Supplemental material

Search strategy

We conducted searches in EMBASE and MEDLINE databases in November 2016 and updated in April 2017, May 2018, October 2019, February 2019 and September 2020 to include studies published from any year. Eligible studies were also identified through article reference lists. Further details regarding the search strategy and keywords are provided in online supplemental appendix B.

Data collection

Pairs of reviewers (NH and ST, OB and TH, PA and CC) collected data from each study independently, and a third reviewer (SP or SJ) resolved any discrepancies. We used a customised data extraction table for data collection. Data of interest included study location, study type, participant characteristics, intervention and control treatment component(s), duration and smoking cessation outcomes for self-reported and biochemically verified outcomes(s). For the studies with more than two interventions, we considered the arm with the greatest number of components as the intervention arm.

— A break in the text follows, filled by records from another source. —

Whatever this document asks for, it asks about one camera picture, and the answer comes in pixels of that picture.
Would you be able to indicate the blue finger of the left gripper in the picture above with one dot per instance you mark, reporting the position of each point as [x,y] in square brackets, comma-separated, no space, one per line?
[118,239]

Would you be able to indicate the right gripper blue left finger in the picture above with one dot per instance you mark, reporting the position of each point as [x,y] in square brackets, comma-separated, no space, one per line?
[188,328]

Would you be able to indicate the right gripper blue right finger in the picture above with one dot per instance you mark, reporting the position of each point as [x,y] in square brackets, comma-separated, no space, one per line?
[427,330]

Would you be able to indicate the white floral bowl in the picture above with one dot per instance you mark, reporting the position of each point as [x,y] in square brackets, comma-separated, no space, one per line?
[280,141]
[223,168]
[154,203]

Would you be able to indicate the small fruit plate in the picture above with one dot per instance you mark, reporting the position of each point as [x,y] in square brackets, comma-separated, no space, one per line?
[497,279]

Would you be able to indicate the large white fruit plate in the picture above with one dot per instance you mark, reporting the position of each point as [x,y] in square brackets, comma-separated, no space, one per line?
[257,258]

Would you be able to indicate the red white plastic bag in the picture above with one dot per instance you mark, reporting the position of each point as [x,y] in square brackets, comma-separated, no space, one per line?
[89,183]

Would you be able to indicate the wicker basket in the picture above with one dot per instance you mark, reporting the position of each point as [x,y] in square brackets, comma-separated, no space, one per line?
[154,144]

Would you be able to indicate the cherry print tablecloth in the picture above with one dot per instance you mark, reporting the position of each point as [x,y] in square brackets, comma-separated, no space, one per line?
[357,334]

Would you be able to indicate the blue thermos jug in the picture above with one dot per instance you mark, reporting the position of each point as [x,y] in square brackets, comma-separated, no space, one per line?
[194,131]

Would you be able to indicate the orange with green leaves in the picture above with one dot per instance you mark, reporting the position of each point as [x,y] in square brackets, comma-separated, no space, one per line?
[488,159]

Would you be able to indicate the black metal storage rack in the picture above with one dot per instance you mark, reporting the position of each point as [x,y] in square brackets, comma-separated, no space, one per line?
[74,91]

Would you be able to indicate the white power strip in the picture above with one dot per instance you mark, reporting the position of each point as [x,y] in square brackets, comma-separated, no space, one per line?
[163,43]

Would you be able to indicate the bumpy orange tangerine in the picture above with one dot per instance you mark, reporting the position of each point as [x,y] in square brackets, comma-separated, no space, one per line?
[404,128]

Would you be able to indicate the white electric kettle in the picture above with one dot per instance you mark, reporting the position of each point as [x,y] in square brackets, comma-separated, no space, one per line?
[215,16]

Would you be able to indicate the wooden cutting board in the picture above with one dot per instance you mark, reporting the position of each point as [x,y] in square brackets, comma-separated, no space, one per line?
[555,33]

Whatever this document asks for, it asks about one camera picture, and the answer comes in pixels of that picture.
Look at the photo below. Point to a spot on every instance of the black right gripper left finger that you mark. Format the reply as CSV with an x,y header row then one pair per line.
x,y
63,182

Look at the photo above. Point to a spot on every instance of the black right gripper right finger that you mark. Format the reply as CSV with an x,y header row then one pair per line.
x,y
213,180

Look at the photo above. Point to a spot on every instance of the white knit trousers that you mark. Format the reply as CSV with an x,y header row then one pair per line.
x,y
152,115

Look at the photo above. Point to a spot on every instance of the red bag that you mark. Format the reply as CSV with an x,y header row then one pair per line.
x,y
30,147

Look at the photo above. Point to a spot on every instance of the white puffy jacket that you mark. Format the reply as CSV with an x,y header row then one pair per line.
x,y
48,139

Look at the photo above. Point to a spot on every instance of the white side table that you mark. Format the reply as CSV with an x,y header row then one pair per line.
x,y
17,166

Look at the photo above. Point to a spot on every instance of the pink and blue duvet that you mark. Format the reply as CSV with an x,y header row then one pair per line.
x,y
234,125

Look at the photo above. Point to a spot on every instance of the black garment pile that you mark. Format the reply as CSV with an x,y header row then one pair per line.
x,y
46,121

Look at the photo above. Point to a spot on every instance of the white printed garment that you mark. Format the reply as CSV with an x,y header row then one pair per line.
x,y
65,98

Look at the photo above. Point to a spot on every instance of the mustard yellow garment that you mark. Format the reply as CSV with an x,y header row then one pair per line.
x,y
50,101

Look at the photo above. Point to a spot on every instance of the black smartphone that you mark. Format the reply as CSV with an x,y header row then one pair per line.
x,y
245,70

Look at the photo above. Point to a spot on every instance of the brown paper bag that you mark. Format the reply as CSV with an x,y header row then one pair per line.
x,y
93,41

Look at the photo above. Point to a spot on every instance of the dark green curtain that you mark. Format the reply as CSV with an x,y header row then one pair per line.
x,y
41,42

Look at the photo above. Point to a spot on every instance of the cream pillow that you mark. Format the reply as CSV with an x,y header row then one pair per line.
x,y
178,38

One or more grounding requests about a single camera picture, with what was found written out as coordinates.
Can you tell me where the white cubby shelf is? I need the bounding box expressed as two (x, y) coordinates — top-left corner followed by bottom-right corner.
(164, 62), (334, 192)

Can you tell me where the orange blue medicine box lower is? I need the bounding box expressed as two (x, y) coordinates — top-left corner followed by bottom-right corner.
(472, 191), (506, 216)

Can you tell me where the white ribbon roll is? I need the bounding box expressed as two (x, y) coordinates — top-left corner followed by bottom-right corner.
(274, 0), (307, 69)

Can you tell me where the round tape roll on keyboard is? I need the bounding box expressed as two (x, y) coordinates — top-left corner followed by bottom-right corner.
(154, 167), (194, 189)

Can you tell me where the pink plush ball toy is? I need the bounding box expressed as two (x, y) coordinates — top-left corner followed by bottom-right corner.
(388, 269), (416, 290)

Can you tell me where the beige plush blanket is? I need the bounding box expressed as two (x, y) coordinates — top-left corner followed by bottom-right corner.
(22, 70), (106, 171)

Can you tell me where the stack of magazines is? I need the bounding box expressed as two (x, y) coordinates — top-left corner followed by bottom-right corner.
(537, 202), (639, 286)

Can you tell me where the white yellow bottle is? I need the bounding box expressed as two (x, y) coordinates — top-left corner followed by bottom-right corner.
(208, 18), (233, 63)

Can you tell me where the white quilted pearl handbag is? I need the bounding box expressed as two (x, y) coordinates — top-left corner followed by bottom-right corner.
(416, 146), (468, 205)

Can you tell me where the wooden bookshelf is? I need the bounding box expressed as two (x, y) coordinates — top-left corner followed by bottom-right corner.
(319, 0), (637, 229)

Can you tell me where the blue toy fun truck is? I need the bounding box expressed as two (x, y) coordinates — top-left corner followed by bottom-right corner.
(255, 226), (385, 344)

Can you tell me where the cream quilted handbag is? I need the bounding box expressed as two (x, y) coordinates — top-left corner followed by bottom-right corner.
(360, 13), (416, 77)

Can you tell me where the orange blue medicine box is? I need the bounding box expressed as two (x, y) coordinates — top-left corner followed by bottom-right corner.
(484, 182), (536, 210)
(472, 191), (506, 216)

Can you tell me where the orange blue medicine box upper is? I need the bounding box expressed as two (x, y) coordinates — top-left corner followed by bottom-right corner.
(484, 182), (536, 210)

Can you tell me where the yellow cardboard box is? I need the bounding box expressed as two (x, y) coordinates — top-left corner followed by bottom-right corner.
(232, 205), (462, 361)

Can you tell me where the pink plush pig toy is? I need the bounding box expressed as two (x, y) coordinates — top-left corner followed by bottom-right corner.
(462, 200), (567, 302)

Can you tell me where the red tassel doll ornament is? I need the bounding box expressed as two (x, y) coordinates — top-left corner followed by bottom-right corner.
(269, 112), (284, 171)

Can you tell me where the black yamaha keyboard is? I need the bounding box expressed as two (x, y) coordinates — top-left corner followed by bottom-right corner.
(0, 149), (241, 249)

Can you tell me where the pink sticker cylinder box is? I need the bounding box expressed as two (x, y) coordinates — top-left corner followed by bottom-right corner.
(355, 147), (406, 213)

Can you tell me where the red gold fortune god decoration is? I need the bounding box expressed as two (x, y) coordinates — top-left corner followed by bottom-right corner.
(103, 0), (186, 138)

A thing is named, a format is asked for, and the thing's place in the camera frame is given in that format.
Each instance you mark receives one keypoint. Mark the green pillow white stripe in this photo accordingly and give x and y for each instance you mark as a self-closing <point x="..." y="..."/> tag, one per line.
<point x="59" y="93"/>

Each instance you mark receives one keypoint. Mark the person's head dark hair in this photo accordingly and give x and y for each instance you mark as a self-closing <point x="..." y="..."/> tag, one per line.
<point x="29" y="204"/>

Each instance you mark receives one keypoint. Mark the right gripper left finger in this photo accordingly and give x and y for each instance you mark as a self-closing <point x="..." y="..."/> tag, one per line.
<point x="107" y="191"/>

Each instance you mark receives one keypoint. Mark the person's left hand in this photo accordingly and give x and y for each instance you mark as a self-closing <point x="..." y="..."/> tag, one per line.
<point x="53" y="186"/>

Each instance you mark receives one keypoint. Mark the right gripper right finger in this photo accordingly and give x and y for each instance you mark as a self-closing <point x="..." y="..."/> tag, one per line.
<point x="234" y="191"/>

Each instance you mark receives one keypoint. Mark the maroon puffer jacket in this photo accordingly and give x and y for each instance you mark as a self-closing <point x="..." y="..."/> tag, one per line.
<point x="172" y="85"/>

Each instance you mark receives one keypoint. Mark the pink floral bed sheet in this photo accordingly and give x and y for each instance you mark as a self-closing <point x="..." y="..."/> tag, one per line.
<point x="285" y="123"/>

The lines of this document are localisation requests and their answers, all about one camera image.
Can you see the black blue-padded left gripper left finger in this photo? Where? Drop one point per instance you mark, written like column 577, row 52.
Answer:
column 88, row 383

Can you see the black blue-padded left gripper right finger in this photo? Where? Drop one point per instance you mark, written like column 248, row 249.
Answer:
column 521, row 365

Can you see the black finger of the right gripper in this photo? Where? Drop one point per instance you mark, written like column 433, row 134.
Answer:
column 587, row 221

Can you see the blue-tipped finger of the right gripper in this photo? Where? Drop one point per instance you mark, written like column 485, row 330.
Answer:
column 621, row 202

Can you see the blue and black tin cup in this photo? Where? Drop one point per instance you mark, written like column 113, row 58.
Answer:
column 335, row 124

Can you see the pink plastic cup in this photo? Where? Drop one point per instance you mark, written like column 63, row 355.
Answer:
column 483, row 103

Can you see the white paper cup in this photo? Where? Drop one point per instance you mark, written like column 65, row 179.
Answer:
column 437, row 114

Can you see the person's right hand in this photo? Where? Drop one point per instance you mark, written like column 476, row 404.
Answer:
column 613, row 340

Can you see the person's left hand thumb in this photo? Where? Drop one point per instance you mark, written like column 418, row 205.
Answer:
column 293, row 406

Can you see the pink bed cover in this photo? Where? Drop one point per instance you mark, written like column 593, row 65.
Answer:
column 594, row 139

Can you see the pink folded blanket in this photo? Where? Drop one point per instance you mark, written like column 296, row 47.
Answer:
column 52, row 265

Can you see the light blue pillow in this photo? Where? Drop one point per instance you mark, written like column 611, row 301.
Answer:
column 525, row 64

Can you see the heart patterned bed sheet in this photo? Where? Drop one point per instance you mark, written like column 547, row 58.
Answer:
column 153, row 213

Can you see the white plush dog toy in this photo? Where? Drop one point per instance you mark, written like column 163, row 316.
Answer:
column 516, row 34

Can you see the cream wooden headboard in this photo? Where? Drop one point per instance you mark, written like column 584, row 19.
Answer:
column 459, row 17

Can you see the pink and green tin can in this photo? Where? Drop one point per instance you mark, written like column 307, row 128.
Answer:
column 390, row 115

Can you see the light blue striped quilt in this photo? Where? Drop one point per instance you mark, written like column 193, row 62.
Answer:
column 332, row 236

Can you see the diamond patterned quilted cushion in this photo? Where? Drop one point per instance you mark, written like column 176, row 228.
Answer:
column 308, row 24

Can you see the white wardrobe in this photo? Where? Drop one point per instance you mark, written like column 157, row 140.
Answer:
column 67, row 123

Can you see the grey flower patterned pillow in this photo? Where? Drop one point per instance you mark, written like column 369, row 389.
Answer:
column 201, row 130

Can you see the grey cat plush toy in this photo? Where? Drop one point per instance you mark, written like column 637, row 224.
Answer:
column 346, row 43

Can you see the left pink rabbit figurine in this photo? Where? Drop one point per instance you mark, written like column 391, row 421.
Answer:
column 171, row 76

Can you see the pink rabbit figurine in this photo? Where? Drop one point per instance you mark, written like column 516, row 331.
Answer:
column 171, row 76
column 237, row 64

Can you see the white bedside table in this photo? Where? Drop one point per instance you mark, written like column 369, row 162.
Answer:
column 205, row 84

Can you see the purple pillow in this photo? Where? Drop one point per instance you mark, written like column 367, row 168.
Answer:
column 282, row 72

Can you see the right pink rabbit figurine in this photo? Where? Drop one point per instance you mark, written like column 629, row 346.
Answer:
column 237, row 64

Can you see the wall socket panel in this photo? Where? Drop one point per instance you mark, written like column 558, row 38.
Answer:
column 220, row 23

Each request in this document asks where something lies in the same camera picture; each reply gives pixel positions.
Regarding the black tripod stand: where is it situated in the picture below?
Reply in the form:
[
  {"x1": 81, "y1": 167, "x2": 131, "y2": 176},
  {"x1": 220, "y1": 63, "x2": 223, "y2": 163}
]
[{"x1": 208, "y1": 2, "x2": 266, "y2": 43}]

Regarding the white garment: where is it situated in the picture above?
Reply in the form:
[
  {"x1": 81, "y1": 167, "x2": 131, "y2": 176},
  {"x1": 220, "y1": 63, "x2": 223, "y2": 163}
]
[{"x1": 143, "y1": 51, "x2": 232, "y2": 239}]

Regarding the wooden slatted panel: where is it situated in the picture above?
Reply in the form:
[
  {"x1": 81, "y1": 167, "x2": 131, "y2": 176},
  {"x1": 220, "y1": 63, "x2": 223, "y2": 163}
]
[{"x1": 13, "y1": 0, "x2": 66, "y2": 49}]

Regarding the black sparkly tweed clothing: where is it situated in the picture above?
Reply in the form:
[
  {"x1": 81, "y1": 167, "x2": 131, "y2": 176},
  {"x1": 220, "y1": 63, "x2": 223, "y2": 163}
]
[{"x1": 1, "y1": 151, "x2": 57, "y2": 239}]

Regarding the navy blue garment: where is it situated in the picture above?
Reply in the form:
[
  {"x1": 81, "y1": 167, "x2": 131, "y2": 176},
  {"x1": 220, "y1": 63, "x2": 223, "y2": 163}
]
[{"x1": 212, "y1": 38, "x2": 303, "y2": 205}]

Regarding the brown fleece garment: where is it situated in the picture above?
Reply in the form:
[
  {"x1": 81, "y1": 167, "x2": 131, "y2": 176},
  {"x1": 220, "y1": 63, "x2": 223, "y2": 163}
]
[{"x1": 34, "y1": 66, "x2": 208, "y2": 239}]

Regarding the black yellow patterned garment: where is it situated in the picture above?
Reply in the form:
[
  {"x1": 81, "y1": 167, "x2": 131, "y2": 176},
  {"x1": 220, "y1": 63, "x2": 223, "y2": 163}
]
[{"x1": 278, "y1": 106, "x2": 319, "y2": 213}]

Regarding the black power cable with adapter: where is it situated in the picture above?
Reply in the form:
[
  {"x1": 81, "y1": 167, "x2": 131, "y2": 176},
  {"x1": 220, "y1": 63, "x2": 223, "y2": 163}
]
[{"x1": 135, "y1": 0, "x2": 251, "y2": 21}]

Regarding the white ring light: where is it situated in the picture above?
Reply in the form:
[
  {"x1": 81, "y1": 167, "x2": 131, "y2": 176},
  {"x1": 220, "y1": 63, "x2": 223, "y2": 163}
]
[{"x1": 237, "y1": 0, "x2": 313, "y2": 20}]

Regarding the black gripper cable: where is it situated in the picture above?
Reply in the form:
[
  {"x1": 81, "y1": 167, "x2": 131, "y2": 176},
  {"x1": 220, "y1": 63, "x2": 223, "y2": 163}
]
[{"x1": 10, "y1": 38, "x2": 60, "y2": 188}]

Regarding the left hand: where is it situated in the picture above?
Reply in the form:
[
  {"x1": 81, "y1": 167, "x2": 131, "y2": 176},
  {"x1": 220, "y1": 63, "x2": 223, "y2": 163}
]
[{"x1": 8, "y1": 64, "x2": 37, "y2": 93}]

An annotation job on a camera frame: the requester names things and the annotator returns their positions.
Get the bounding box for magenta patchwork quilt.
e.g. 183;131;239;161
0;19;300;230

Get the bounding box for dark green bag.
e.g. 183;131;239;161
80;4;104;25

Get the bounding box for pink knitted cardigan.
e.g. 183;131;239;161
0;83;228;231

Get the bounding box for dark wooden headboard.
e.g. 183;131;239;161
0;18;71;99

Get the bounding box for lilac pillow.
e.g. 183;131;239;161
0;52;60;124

Checklist tool development

We co-created a customised reporting data collection sheet titled ‘A Checklist for a Comprehensive Community-based Chronic Disease Management Program for Marginalized Populations: Example Tobacco Dependence (Checklist Tool)’ to capture the key elements of the multicomponent tobacco dependence interventions used. Three authors (SP, NH, ST) who have methodological expertise and extensive experience working with the low SES populations in Ottawa, Canada, created the checklist in collaboration with two community peer researchers (TB, TH), who have relevant lived and living experience.29 30 Detailed discussions among all authors led to the formation of seven main sections to emphasise a whole-person comprehensive assessment. The seven sections included: social support, social-economic support, counselling, follow-up, pharmacotherapy, compensation (monetary and non-monetary) and project site and approach (community-based, community-placed, or institutional). Each section was further evaluated based on the following components: (1) who conducted the intervention (community peer researcher, healthcare professional, research staff), (2) location (on site or referral), (3) intervention delivery method (in person, multimedia, telephone, printed materials) and (4) frequency of intervention offered (daily, weekly, monthly, quarterly, biannually). The checklist with associated definitions of each of the seven sections is explained in online supplemental appendix F.

Risk of bias assessment

Two independent reviewers (TH, PA, NH or ST) assessed the risk of bias for all included studies using the Cochrane risk of bias tool (RoB) V.1 and rated each RoB domain as ‘high’, ‘low’ or ‘unclear’.31 A third reviewer (SP or SJ) oversaw the process and resolved discrepancies if any. Following the Cochrane RoB tool, the overall risk of bias was classified as low if the majority of domains were at low risk of bias, the same approach was used for classifying unclear risk of bias.31 The overall risk of bias was classified as high if more than one domain were at high risk of bias, as any source of bias in a trial is problematic, and one domain should not be prioritised over the others. As it is difficult to conduct a true blinding of participants and research personnel for complex interventions delivered in person, the domain was not considered during the overall risk of bias.31 32

Statistical analysis

We used RevMan software (V.5.4) to perform random effects meta-analysis and presented the 6-month and 12-month outcomes.33 Using the Mantel-Haenszel method, we calculated the estimated pooled effect size for tobacco quitting at the longest follow-up using OR with corresponding 95% CIs. Further, we summarised the total number and type of intervention components used. We quantified heterogeneity of effect size at the 6-month and the 12-month outcomes using Higgin’s I2 statistics. To evaluate any publication bias, we visually inspected the funnel plots, and any plot asymmetry was further evaluated using Egger’s regression test.34 We conducted a post hoc sensitivity analysis for 6-month and 12-month outcomes by excluding studies that were classified as high overall risk of bias as it may pose risk to the validity of study findings.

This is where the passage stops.